Join the Select Who Select Using Join

By John Brunett, Senior Software Engineer

The Select statement was introduced back in Synergy/DE 9.3.1, originally conceived as a tool to retrieve status from the new change tracking feature yet to be released in version 10. Since then, it has grown in functionality as useful new ways to use it have been revealed. Once again, with the release of Synergy/DE 10.3.3, Select contains a new addition: the Join construct. Using SQL92 as a basis, this initial implementation of the Join provides functionality equivalent to SQL’s INNER and LEFT OUTER JOIN. We added two new methods to the From class, InnerJoin and LeftJoin, to accomplish this functionality. Both return From objects so they can be combined to form complex, multi-table joins.
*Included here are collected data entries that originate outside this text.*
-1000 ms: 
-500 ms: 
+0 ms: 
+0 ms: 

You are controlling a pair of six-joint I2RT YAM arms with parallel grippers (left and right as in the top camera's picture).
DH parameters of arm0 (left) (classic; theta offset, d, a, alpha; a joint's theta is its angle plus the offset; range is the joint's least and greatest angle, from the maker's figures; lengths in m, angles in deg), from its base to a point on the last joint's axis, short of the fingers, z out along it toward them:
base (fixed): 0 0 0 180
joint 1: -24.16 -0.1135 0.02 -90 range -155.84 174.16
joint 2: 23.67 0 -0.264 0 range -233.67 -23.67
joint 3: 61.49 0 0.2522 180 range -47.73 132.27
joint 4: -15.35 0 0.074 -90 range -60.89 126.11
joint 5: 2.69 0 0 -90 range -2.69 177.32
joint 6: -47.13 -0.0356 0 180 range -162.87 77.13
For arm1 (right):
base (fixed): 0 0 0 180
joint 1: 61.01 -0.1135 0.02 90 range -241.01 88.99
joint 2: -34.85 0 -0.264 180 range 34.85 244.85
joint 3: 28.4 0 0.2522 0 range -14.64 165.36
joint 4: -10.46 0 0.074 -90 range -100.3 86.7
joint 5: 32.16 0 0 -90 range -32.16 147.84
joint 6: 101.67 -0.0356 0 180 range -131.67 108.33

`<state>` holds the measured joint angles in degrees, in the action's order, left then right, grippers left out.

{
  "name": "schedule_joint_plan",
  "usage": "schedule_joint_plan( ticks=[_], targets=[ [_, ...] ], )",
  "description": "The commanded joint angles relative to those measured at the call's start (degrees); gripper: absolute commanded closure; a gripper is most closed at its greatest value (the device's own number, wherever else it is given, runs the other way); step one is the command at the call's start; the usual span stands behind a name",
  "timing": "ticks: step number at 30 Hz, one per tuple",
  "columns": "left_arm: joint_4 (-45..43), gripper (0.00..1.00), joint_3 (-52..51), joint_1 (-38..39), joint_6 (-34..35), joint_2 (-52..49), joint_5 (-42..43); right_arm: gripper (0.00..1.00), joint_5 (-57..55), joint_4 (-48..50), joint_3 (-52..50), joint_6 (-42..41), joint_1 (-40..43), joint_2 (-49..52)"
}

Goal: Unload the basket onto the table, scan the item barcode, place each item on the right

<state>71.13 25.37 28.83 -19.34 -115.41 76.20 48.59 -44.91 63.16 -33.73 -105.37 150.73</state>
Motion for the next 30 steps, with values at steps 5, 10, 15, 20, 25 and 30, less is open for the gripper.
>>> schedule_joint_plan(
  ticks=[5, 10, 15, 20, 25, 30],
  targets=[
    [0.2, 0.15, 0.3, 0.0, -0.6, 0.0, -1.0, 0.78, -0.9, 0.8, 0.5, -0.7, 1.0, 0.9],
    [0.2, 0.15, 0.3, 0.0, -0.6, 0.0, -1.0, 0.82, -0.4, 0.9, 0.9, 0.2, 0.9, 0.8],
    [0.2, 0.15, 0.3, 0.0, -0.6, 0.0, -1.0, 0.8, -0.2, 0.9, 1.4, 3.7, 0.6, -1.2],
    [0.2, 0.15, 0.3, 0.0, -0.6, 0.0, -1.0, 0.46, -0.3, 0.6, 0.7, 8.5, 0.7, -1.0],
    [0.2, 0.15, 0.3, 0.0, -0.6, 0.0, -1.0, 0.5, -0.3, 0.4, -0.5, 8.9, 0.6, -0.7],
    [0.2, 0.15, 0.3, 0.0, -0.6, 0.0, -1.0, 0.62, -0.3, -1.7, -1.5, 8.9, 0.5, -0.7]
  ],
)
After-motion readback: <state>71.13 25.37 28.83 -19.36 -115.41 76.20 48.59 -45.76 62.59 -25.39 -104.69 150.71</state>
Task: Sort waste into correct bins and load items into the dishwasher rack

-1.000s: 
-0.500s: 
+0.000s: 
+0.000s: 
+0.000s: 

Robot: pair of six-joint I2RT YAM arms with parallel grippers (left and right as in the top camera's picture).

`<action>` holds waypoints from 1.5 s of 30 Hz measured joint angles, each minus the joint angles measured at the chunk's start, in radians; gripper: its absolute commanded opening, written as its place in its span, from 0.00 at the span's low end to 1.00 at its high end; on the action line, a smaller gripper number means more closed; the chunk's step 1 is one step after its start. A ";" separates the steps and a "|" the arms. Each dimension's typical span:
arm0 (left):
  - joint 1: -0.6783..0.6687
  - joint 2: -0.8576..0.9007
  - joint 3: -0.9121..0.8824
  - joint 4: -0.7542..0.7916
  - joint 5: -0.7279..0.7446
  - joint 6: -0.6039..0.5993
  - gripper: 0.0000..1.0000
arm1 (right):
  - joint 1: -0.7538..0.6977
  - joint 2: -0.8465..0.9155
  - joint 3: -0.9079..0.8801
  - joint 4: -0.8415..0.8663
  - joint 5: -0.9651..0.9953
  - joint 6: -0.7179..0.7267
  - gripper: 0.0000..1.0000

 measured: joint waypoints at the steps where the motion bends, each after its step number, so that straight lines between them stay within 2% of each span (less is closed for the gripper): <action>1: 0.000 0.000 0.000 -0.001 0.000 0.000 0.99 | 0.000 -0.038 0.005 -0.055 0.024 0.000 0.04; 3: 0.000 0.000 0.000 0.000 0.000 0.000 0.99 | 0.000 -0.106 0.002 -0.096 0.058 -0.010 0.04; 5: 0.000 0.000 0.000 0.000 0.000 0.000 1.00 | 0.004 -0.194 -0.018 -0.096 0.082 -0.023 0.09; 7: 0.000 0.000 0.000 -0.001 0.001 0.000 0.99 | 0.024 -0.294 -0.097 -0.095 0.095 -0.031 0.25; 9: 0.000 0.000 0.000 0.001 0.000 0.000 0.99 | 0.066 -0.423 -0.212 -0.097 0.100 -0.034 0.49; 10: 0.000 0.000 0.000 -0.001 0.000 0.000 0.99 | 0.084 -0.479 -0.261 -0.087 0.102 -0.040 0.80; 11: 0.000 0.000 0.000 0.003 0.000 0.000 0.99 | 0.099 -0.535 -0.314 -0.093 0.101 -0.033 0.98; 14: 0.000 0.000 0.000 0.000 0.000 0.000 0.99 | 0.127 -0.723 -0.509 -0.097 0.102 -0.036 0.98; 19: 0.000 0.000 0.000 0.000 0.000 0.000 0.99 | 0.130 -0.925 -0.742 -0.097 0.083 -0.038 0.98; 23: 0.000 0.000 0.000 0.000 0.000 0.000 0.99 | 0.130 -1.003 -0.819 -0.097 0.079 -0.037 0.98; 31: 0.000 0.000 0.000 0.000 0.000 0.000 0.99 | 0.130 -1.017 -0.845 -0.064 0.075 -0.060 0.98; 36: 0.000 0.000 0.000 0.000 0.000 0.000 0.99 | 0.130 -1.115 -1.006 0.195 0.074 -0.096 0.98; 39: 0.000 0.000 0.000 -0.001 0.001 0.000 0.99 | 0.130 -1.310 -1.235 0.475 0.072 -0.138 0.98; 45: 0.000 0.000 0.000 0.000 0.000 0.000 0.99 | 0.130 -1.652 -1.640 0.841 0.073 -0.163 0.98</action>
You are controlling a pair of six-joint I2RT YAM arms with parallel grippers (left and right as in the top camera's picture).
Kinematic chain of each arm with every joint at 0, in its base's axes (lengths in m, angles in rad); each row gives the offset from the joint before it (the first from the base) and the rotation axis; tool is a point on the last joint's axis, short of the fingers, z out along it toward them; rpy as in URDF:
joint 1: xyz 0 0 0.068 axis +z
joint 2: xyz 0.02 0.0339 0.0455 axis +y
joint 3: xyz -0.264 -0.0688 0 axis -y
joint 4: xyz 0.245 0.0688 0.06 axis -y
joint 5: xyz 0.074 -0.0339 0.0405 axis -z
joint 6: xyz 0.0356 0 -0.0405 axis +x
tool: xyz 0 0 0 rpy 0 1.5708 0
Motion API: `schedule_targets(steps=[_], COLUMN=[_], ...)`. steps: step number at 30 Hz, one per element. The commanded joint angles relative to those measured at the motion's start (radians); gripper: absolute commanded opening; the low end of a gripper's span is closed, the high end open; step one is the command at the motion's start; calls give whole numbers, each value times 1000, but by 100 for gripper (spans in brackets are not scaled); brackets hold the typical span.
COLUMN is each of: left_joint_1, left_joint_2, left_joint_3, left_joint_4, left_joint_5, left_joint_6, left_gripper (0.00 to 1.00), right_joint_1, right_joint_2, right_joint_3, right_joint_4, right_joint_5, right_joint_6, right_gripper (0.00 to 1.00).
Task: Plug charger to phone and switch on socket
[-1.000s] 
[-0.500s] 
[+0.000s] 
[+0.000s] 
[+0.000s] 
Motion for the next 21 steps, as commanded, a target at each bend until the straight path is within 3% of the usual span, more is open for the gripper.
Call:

The general philosophy of Synergy DBMS has always been “simple is better,” which explains why ISAM speeds tend to outperform a fully functional SQL database. First in designing Select, and now with the Join, we’ve followed that same paradigm. Rather than build in a complex preprocess to reorganize and re-optimize the overall Join, we’ve opted for the WYSIWYG (what you see is what you get) approach, and we accomplish this with certain specific rules. For example, the first (or leftmost) table/file is always the “driving table,” and all subsequent tables are “inner tables.”  All Joins include an ON expression to define how to join two tables in the form of an “equi-join,” where identical fields in both tables match equally. The fields matched on inner tables are required to be key fields. An On expression may contain additional filter expressions separated by a logical AND, which is evaluated during the Join. Additionally, filter conditions are allowed in the Where parameter of the Select, but these may only reference fields in the driving table and are evaluated after the final Join.

If you’re familiar with the look and feel of the Select statement, and its nonconventional “OO method” that loosely resembles the SQL Select, you’ll recognize our effort to convey the same feel with the Join component in a procedural language. Here’s a simple comparison of SQL’s Select vs. Synergy’s Select statement:

      SELECT * FROM Customers

vs.

      sObj = new Select(new From(CUSTOMERS, rec))

The Join simply builds on that concept, always maintaining everything in a single procedural statement.

The following statement shows a simple inner Join of Customers from Orders:

      sObj = new Select(new From(ORDERS, oRec).InnerJoin(new From(CUSTOMERS, cRec),
      &      (On)(oRec.CustNo==cRec.CustNo))).Join()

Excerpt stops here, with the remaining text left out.